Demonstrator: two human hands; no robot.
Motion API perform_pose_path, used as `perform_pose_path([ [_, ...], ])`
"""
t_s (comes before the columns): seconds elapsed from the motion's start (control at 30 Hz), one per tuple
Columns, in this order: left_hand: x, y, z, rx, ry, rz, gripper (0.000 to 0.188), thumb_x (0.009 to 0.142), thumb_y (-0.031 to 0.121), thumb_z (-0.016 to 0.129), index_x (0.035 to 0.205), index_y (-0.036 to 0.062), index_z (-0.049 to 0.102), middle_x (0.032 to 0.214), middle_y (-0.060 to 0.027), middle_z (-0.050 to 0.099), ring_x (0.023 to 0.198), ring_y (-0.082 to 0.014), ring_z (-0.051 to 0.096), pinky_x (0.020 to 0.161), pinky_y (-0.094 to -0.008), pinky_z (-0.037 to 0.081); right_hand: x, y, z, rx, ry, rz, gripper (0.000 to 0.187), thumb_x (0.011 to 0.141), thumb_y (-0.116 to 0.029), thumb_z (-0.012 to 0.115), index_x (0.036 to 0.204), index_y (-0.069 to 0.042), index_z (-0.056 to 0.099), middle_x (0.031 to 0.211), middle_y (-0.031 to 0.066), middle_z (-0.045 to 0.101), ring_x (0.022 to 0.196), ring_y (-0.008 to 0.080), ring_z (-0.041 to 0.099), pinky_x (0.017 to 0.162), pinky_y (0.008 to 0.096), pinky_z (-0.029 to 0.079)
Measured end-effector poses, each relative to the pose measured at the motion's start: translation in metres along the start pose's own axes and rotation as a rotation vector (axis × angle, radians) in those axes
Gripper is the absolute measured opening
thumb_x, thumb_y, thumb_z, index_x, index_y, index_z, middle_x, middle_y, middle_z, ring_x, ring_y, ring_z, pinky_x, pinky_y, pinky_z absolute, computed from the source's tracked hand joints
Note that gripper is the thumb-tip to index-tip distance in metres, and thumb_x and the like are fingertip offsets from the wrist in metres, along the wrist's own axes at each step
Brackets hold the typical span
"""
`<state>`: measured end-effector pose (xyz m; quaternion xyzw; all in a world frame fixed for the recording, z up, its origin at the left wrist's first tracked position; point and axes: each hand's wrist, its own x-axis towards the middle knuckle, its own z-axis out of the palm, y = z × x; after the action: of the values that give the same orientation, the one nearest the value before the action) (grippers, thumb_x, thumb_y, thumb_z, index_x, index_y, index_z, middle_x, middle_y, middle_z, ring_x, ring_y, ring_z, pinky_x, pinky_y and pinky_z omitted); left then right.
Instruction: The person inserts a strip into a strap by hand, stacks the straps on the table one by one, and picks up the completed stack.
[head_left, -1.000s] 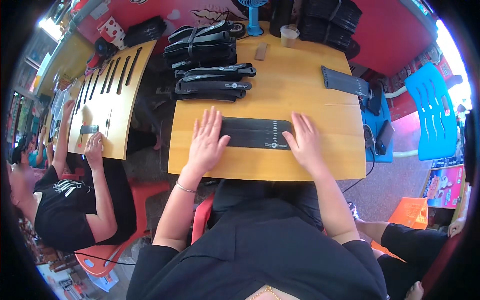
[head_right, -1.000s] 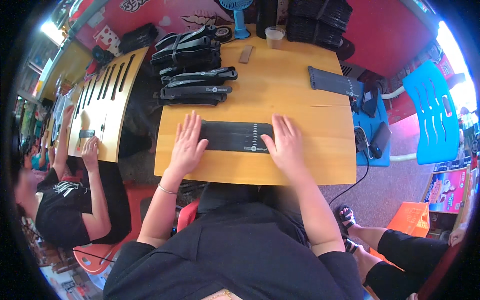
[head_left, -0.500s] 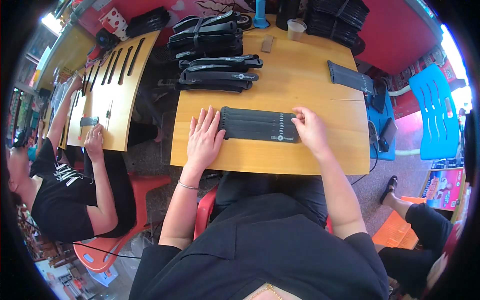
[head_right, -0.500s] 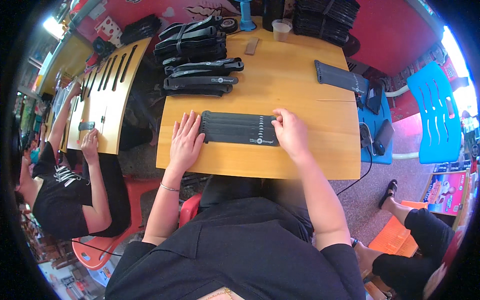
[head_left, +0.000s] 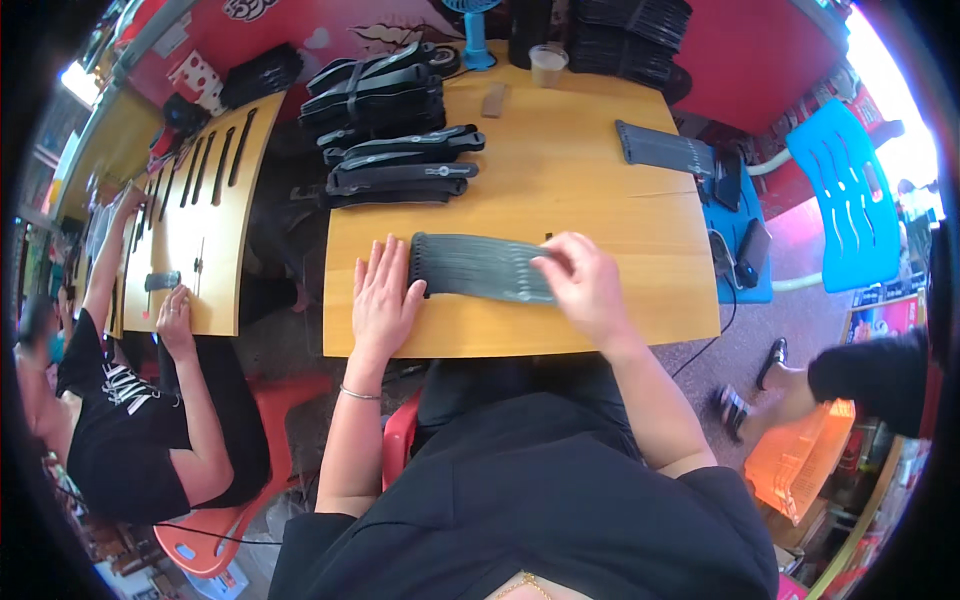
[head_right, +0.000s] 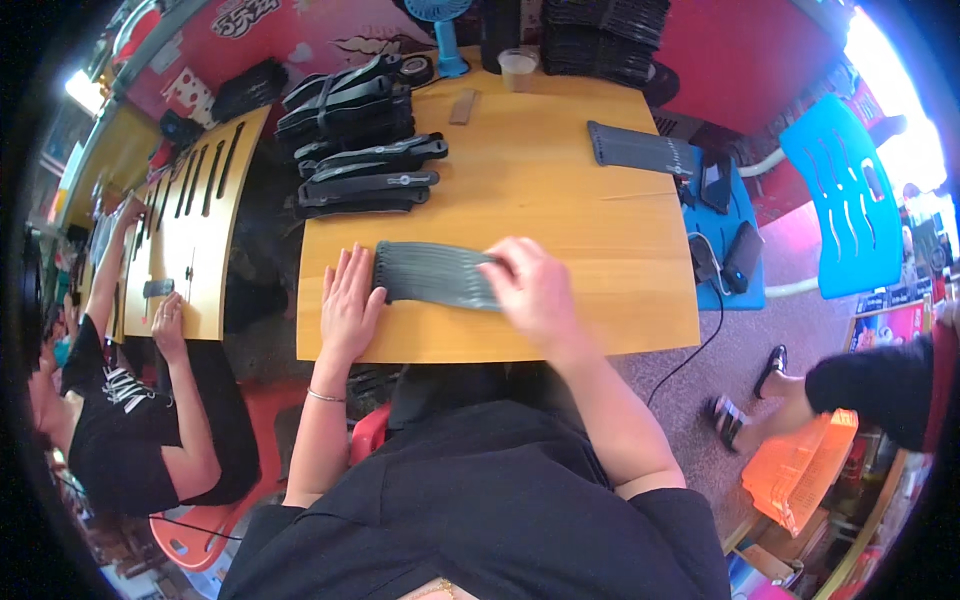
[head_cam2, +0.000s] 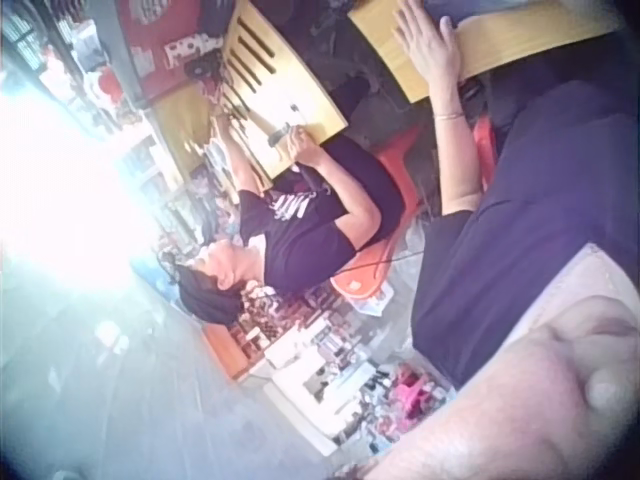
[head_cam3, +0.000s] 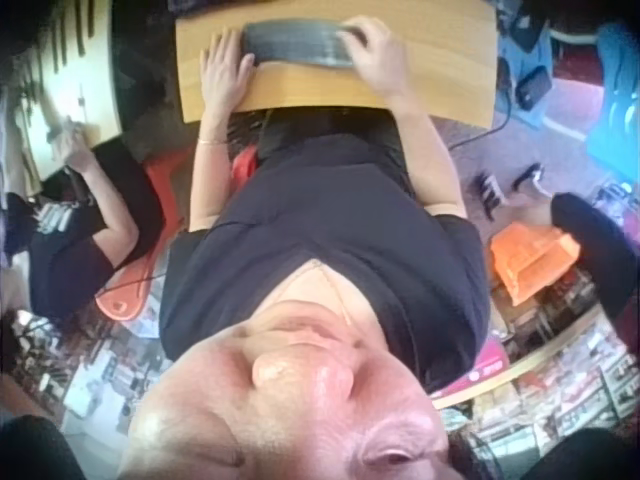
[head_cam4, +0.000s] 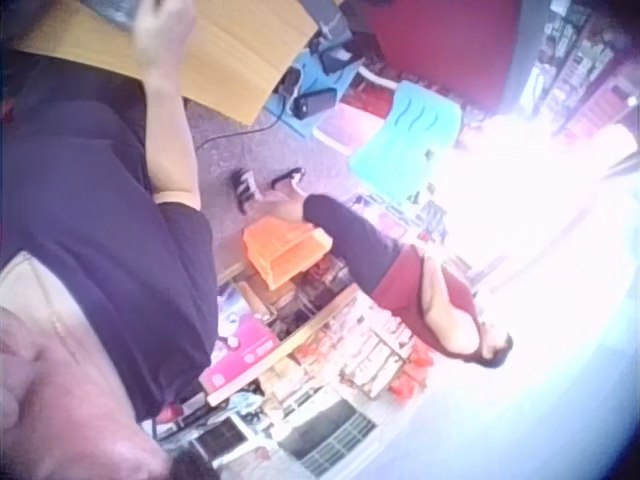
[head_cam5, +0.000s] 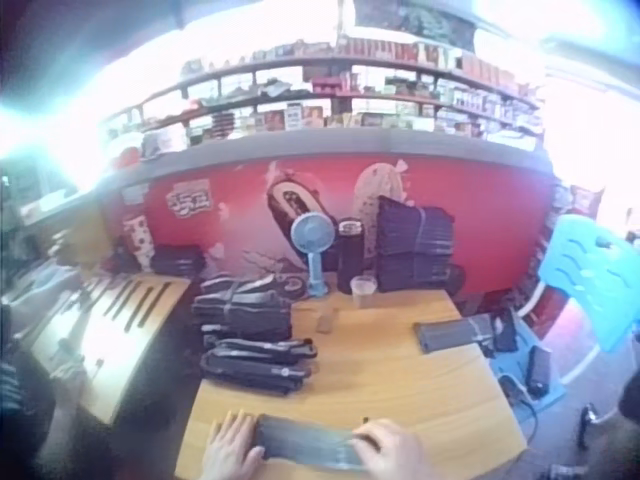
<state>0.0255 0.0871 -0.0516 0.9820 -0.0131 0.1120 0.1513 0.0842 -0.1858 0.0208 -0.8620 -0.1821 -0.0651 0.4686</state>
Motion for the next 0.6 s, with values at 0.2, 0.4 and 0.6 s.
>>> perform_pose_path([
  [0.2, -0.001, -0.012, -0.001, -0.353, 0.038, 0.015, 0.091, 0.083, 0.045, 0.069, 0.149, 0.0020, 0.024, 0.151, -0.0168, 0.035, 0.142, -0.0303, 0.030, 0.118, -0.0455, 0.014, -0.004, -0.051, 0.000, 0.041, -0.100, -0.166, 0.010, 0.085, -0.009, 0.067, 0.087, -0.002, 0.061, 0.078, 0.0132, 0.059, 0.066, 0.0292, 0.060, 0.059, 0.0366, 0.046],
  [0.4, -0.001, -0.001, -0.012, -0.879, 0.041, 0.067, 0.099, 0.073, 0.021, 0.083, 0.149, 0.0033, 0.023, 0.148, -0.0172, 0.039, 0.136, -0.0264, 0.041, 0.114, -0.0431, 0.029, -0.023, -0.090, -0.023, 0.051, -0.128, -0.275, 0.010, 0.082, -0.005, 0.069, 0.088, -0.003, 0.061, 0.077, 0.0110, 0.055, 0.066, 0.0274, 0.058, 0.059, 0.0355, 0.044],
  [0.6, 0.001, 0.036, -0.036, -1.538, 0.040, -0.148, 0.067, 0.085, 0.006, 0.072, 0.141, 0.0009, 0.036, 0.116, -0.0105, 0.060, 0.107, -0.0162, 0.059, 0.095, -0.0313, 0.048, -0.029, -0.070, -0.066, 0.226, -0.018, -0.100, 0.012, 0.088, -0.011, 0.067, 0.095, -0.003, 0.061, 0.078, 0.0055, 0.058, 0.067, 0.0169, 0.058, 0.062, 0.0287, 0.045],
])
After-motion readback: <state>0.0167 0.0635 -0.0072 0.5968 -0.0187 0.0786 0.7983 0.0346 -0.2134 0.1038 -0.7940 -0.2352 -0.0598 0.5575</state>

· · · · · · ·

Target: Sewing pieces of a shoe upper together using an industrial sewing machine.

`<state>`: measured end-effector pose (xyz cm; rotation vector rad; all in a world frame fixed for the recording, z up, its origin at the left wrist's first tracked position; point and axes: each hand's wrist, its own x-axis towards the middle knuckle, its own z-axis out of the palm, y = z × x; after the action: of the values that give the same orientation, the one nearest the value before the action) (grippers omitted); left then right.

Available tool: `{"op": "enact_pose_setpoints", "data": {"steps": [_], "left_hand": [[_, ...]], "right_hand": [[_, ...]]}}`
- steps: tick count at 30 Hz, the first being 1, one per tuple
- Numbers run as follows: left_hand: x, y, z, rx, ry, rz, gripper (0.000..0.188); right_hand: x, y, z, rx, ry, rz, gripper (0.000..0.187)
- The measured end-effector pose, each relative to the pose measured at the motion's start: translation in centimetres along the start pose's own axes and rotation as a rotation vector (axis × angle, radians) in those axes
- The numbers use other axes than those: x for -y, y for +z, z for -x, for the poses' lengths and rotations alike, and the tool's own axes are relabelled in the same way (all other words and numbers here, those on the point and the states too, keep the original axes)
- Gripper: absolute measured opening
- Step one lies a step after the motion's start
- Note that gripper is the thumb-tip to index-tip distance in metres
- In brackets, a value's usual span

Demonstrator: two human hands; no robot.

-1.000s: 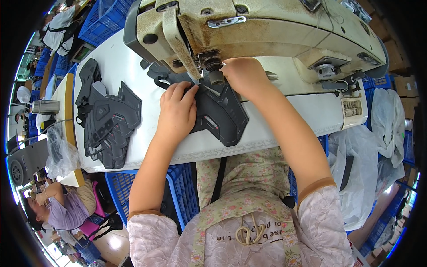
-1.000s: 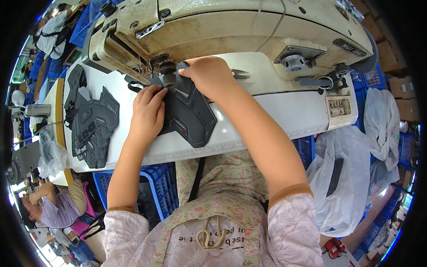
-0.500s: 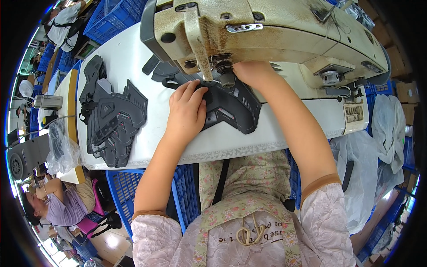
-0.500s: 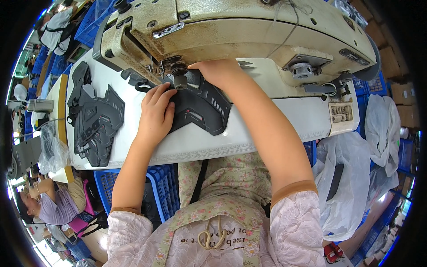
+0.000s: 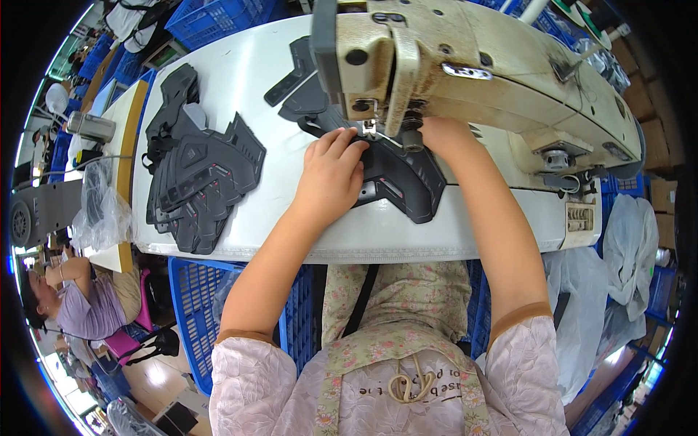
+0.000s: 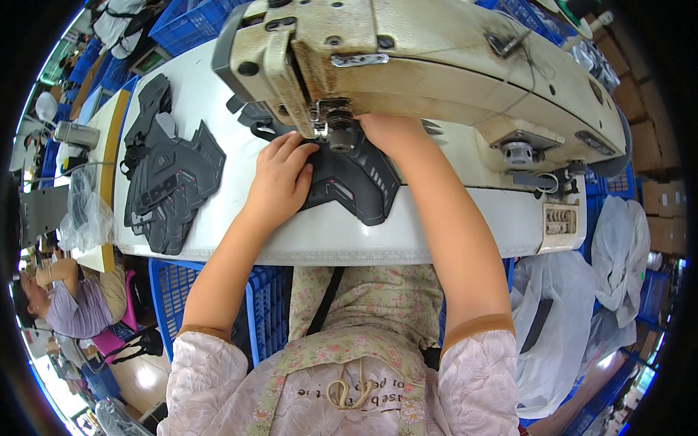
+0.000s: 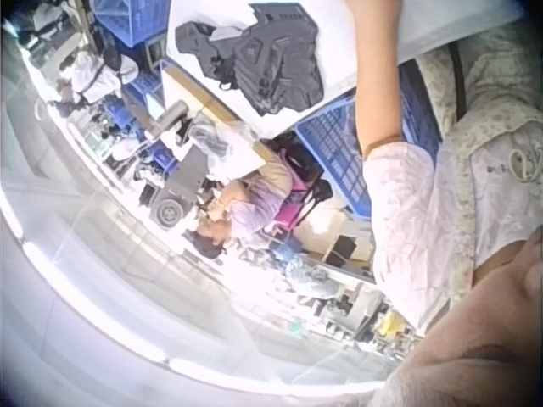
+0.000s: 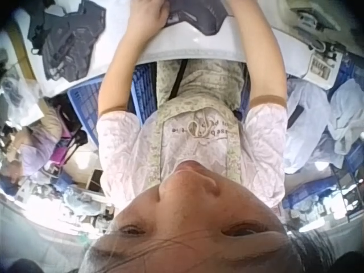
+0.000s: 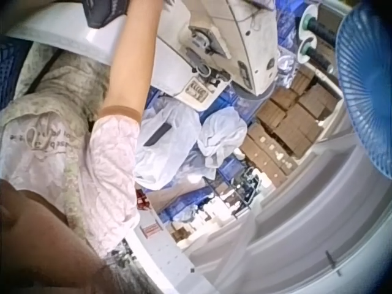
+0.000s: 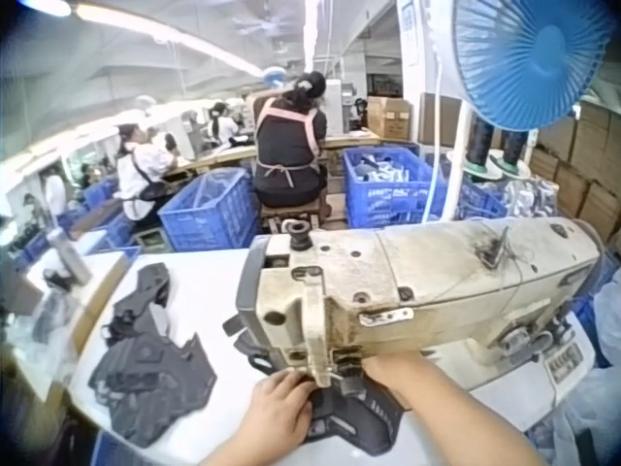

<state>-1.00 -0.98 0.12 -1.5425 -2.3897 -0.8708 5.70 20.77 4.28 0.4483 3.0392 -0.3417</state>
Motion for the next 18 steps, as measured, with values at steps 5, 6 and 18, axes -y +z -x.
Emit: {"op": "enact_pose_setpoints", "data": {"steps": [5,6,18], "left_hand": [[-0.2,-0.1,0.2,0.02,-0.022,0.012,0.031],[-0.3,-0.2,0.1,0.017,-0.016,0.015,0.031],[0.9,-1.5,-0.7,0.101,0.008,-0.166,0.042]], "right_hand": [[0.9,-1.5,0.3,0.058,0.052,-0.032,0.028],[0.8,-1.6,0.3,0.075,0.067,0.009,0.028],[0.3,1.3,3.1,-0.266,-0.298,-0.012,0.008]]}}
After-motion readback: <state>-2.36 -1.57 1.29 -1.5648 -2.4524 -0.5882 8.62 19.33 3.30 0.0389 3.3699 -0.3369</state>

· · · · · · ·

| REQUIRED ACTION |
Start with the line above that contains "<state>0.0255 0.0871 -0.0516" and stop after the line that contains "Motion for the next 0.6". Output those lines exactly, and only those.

| ANSWER SPACE |
<state>0.0255 0.0871 -0.0516 0.9820 -0.0131 0.1120 0.1513 0.0842 -0.1858 0.0208 -0.8620 -0.1821 -0.0651 0.4686</state>
Motion for the next 0.6 s, with values at 0.2, 0.4 and 0.6 s.

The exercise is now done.